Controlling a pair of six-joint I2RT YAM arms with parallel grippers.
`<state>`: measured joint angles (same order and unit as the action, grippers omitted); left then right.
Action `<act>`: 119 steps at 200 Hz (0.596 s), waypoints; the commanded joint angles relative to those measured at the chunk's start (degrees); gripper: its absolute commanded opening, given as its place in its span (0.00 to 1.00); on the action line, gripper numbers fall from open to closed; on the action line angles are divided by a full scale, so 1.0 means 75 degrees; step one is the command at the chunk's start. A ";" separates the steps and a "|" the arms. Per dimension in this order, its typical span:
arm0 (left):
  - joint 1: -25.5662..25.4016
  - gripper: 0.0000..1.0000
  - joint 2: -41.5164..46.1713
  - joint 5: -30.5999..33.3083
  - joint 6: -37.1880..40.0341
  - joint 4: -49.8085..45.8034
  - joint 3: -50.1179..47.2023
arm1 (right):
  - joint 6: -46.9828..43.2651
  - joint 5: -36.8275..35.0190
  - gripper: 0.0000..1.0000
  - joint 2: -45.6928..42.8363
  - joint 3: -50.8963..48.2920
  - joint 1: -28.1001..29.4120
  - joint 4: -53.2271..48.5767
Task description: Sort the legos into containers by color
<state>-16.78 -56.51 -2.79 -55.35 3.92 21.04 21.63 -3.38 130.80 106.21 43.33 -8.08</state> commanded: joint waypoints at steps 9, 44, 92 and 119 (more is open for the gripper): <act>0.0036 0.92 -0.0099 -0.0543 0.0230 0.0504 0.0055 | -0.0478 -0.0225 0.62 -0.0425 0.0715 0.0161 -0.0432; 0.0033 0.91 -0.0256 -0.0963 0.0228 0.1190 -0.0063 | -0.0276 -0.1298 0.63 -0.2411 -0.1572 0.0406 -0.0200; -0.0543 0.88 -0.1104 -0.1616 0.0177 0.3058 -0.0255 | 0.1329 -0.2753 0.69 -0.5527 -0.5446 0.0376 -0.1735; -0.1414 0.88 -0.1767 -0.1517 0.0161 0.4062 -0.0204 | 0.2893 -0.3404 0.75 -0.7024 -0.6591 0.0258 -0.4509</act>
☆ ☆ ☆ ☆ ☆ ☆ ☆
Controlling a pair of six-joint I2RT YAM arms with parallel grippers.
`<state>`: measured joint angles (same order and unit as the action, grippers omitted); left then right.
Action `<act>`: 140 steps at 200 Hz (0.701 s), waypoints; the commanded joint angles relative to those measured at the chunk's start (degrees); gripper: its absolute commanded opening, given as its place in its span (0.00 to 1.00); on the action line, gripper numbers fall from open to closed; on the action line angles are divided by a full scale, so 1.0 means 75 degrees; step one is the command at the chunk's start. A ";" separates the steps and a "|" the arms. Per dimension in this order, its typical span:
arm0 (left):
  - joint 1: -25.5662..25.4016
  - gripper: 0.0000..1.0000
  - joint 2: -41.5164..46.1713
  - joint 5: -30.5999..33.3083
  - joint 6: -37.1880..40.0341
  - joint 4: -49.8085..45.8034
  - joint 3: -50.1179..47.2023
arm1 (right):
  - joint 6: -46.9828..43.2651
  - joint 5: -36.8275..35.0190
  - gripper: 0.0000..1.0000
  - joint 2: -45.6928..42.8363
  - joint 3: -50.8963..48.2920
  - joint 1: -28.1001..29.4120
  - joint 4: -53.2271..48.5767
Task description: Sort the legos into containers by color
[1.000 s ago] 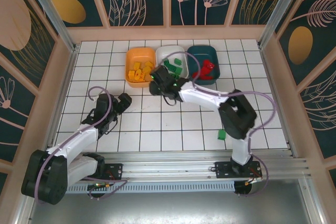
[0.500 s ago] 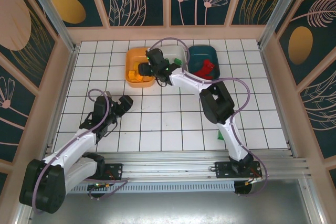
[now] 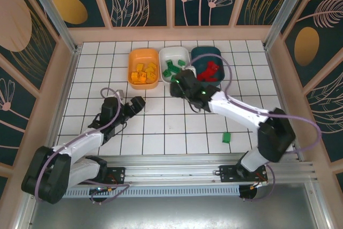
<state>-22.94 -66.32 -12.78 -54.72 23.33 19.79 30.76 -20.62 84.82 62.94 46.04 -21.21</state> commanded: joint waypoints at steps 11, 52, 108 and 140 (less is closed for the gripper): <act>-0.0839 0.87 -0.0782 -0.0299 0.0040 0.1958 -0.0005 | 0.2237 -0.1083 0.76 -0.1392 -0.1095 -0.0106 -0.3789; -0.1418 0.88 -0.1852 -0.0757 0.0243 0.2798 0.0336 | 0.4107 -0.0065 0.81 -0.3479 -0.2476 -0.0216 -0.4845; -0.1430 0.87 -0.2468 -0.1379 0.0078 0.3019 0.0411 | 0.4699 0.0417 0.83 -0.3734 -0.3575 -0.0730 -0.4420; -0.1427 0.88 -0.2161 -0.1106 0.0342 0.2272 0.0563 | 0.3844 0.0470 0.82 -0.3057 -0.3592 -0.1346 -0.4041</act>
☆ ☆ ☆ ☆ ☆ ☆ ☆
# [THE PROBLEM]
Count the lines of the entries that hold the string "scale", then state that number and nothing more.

# [OUTPUT BELOW]
2